The German manufacturer last week announced a voluntary recall of 33,941 cars across its Volkswagen, Audi and Skoda brands to repair a defect with the vehicles’ seven-speed ‘DSG’ dual-clutch automatic transmissions that can lead to a loss of engine power.
The recall does not, however, address the issue that first sparked a raft of customer complaints – the inquest into the death of 32-year-old Melbourne woman Melissa Ryan, whose Volkswagen Golf GTI, equipped with a six-speed manual transmission, purportedly displayed a similar loss of engine power before being hit from behind by a truck.
But Volkswagen Australia public relations manager Kurt McGuiness said the manufacturer does not believe any problems exist beyond the vehicles equipped with its seven-speed DSG, and said it has no plans to investigate any other vehicles such as those fitted with manual or six-speed dual-clutch gearboxes.
“From the information we have, we have no plans [to investigate other drivetrains],” he confirmed.
“The correlation between diesels and DSGs with the car involved in the inquest, which was a Golf GTI manual… we refuted the correlations.
“That’s pretty much all that we can really say.

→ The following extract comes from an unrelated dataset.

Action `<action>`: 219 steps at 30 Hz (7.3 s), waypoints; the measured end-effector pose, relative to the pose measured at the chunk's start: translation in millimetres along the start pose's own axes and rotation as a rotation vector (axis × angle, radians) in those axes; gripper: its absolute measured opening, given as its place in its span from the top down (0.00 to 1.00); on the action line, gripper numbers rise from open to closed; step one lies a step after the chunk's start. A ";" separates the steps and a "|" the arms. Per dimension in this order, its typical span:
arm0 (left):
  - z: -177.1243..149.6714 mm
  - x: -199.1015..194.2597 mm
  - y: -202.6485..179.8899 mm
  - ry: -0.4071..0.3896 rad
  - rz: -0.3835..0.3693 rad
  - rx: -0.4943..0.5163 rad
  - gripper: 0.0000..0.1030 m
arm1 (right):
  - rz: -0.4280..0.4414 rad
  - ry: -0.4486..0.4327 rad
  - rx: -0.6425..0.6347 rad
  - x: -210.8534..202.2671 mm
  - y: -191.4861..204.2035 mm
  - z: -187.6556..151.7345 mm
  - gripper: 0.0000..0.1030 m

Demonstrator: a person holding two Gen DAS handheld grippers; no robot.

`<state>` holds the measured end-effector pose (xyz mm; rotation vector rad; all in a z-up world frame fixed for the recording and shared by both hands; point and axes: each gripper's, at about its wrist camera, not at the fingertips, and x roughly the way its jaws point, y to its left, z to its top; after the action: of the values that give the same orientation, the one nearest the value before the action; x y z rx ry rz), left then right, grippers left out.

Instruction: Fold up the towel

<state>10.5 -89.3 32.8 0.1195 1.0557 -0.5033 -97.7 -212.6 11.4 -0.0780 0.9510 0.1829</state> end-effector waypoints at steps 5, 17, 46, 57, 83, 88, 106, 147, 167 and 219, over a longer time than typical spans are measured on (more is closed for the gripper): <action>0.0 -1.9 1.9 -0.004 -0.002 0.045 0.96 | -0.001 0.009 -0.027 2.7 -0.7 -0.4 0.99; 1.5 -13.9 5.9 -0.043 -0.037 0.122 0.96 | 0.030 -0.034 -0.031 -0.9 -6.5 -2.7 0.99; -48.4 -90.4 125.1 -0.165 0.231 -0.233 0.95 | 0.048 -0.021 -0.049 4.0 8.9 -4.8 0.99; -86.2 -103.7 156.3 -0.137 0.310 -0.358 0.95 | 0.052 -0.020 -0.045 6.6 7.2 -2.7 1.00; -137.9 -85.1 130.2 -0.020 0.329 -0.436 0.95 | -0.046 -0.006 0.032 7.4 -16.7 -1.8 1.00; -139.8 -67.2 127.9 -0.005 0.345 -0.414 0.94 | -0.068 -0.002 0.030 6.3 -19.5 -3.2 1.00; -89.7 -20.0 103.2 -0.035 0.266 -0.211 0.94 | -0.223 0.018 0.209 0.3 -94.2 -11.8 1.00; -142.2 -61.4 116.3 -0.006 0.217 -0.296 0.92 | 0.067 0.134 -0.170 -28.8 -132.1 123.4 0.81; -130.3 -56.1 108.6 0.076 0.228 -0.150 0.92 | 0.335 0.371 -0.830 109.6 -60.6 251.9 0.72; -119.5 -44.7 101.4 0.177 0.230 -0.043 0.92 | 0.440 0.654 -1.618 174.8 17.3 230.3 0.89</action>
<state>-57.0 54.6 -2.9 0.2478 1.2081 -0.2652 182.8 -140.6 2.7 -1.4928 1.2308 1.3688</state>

Obviously we will wait for the coroner’s findings at the end of next month.”
McGuiness did, however, insist that it was far from “job done” from Volkswagen’s point of view now that the DSG recall has been issued.

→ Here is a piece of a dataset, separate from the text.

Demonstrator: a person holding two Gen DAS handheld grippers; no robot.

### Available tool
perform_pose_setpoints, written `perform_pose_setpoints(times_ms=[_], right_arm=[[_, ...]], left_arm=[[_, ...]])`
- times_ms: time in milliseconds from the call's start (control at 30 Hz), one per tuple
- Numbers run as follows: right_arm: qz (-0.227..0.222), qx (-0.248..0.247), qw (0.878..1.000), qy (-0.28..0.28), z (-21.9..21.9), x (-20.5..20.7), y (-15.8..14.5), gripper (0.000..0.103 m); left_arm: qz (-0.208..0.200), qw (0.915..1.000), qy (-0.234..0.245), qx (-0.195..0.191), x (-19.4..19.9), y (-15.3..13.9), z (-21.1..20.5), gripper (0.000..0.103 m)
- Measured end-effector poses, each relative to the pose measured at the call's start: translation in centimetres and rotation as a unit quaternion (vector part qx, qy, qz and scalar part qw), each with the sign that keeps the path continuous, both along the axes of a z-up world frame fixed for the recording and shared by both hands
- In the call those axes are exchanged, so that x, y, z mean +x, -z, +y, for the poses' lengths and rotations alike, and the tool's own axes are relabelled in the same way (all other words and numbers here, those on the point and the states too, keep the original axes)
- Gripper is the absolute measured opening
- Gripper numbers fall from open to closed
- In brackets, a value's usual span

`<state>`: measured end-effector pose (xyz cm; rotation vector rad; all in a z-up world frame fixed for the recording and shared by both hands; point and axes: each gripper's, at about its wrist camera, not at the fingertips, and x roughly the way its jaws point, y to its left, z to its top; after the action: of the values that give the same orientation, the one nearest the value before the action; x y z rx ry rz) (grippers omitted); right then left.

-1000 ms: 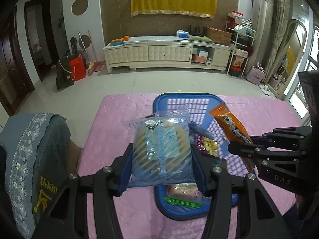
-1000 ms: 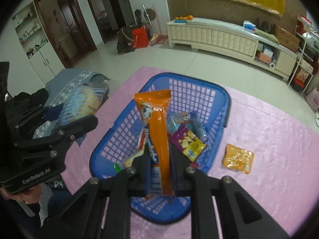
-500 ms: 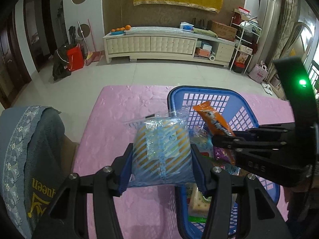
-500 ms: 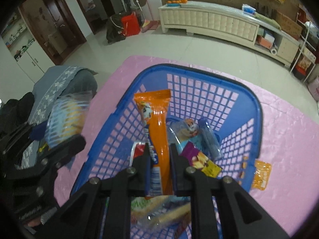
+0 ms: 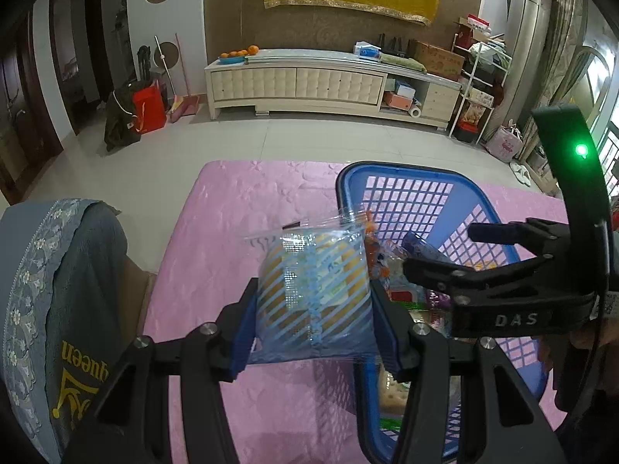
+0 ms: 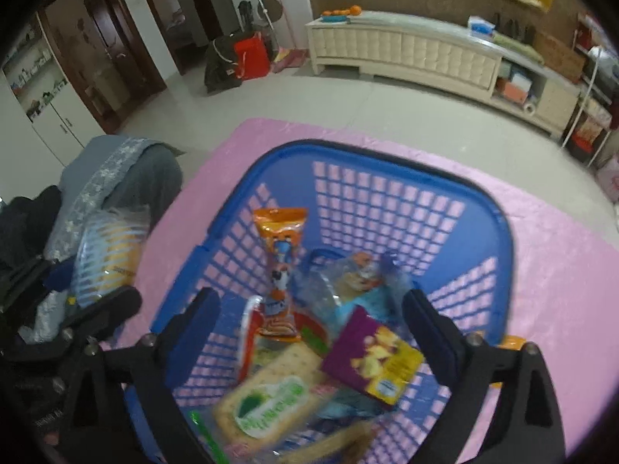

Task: Organize snacks
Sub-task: 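Open the right gripper to drop the stick pack while the left drops the sandwich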

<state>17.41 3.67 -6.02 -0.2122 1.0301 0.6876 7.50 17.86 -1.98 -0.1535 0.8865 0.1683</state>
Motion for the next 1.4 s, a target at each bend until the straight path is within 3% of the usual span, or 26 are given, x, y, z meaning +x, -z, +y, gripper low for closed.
perform_pose_setpoints(times_ms=[300,633,1000,1167,1400], right_arm=[[-0.050,-0.004,0.998,0.022,-5.1,-1.3,-2.5,0.103],[-0.047,-0.007,0.997,0.065,-8.3,0.1,-2.3,0.103],[-0.021,-0.005,0.996,0.081,-9.8,0.8,-0.4,0.103],[-0.005,-0.002,0.996,0.092,-10.6,0.7,0.1,0.103],[-0.012,0.015,0.994,0.105,-12.1,-0.1,-1.4,0.103]], left_arm=[[-0.012,0.9995,0.029,0.000,0.5,-1.4,-2.4,0.051],[-0.002,0.9981,0.061,-0.003,2.5,-0.4,-5.6,0.051],[0.033,0.9977,0.056,-0.017,4.2,2.6,-5.5,0.051],[0.037,0.9969,0.069,-0.002,4.2,2.9,-6.3,0.072],[0.035,0.9965,0.075,0.012,3.1,1.8,-7.4,0.078]])
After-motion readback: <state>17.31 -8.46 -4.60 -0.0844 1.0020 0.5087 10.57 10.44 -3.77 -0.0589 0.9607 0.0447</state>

“To be perfectly honest, if there is even one customer concerned as a result of these reports then we have a duty to respond to that, and we will respond to each customer on a case-by-case basis,” he said.
McGuiness highlighted three services accessible by all Volkswagen owners intended to provide them with all the available information and additional peace of mind: a telephone hotline (1800 504 076), a recall FAQ page on its public website, and the offer of complimentary vehicle checks for all Volkswagen owners at all dealerships around the country.
“We want to be transparent, we want to be forthcoming and say, ‘These are the details, this is the information, we’re not hiding’,” he said.
“We have initiated this as a voluntary action, this is what we’re going to do, and we’re here to help.
“I’m beating the drum a fair bit about customer service, but for us that is the genuine concern in all of this, we want to deal with those customers.”
McGuiness said he was not in a position to say whether Volkswagen Australia had any plans to increase its new-vehicle warranty from three years to five to give new customers additional peace of mind, but insisted the company remained confident in its cars.
“We think that’s a really good thing for our customers to know, that we’re standing behind our products,” he said. “This recall does not affect any of the vehicles that we are selling right now.”